Edge Functions for Server-Side Validation
Don't trust client-side events. Anyone can send arbitrary broadcast messages. For events that affect game state or business logic, validate through Supabase Edge Functions:
// supabase/functions/validate-move/index.ts
import { createClient } from 'https://esm.sh/@supabase/supabase-js@2';
Deno.serve(async (req) => {
const { gameId, playerId, move } = await req.json();
const supabase = createClient(
Deno.env.get('SUPABASE_URL')!,
Deno.env.get('SUPABASE_SERVICE_ROLE_KEY')!
);
// Fetch current game state
const { data: game } = await supabase
.from('games')
.select('*')
.eq('id', gameId)
.single();
// Validate the move server-side
if (game.current_turn !== playerId) {
return new Response(JSON.stringify({ error: 'Not your turn' }), { status: 400 });
}
if (!isValidMove(game.board, move)) {
return new Response(JSON.stringify({ error: 'Invalid move' }), { status: 400 });
}
// Apply the move — this triggers Postgres Changes for all subscribers
const { data: updated } = await supabase
.from('games')
.update({
board: applyMove(game.board, move),
current_turn: nextPlayer(game),
move_history: [...game.move_history, { playerId, move, timestamp: new Date() }],
})
.eq('id', gameId)
.select()
.single();
return new Response(JSON.stringify(updated));
});
The Architecture That Emerged
[Browser] ←→ [Supabase Realtime (WebSocket)]
├── Broadcast: cursors, typing, ephemeral events
├── Presence: online users, status
└── Postgres Changes: document content, game state
↑
[Vercel Edge] → [Supabase Edge Functions] → [Postgres]
Validation, auth, business logic
The mental model: Broadcast is a WebSocket relay, Presence is a distributed hash table, and Postgres Changes is a push notification system for your database.
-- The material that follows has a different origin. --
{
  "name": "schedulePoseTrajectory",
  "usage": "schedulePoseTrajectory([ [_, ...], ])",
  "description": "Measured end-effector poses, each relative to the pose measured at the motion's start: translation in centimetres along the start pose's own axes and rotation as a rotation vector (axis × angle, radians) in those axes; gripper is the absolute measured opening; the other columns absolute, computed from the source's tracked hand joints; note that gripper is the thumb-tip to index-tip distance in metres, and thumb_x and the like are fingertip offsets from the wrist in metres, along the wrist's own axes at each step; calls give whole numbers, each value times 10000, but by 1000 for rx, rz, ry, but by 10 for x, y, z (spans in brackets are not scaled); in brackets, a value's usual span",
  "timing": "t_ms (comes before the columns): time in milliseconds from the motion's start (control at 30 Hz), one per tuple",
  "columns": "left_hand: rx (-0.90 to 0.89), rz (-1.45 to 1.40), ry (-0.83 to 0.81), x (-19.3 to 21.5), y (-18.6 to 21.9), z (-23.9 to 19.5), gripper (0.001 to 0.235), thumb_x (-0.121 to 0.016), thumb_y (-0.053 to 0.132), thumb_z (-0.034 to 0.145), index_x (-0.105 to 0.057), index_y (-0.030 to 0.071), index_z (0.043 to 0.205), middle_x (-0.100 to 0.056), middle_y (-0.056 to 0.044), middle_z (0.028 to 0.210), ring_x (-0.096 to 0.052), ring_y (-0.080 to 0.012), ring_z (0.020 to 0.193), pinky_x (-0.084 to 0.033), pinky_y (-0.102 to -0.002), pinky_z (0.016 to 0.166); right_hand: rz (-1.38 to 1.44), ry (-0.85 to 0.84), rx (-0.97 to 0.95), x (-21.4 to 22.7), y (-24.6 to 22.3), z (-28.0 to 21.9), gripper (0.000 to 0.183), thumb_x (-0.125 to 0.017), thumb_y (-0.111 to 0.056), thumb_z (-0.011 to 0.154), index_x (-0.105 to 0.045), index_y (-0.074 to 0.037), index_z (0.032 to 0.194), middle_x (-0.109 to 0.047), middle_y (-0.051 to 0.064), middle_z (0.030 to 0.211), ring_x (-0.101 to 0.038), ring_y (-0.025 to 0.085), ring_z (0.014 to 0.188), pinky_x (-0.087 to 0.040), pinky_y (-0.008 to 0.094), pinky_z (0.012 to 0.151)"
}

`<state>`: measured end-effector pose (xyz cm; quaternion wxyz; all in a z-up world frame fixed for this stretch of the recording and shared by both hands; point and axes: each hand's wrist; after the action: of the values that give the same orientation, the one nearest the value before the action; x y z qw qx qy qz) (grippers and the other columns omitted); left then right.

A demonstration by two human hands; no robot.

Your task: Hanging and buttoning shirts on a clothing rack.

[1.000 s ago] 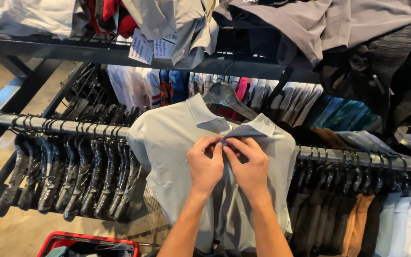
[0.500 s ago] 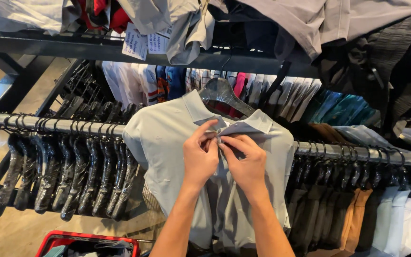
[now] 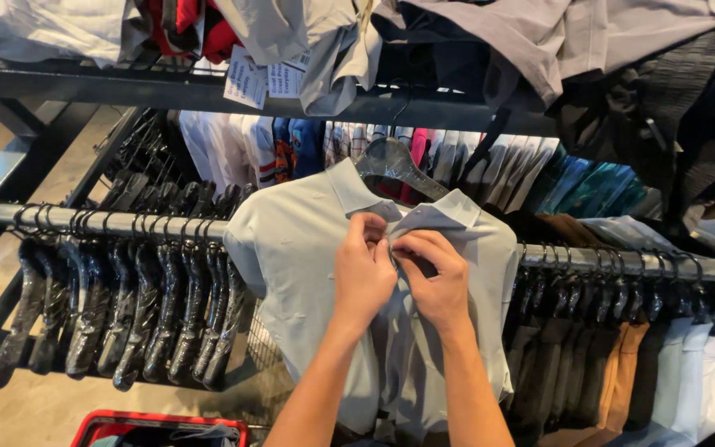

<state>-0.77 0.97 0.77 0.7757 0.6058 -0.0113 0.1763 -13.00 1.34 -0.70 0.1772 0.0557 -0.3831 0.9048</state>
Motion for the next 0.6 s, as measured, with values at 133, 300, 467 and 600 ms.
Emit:
schedulePoseTrajectory([
  [133,-49,160,15,15,5,-7,198,-709,186,872,-663,150,1061,-753,-102,812,-723,-325,705,-558,-436,673,-71,38,49,7,-14,1,166,-804,-24,841,-804,-86,995,-753,88,966,-735,241,852,-605,333,737],
  [300,-723,522,96,40,13,34,490,-600,61,934,-569,124,1419,-511,-113,1473,-480,-361,1315,-369,-467,1115,-677,172,316,24,-27,31,466,-781,-312,936,-684,-153,1364,-614,43,1394,-496,285,1209,-316,430,1096],
  [467,-936,634,-58,42,-13,88,364,-819,113,727,-694,180,1062,-609,-9,1318,-466,-297,1340,-300,-476,1171,-633,-99,297,43,-9,55,214,-765,-194,848,-715,-203,1056,-690,-35,1211,-527,256,1261,-250,500,1171],
  [600,-851,437,-203,32,-40,103,211,-816,210,776,-677,237,932,-645,63,1006,-508,-197,1199,-250,-451,1135,-435,-153,328,40,17,56,159,-753,-120,839,-708,-224,950,-749,-71,971,-665,149,1094,-242,473,1197],
])
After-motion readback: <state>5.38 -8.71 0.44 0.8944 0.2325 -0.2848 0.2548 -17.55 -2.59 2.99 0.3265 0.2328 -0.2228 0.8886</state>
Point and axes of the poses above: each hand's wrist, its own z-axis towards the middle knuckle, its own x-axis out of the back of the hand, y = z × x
Layer them together and you get a surprisingly capable real-time platform without managing any infrastructure.
After six months in production with ~300 daily active users, the collaboration features have been solid. We've had two Supabase Realtime outages (both under 5 minutes), zero data loss (because the persistent state is in Postgres, not in the WebSocket layer), and our Supabase bill is $25/month for the Pro tier. The equivalent custom infrastructure — a WebSocket server, Redis for presence, a change stream consumer — would cost 10x more in both money and maintenance time.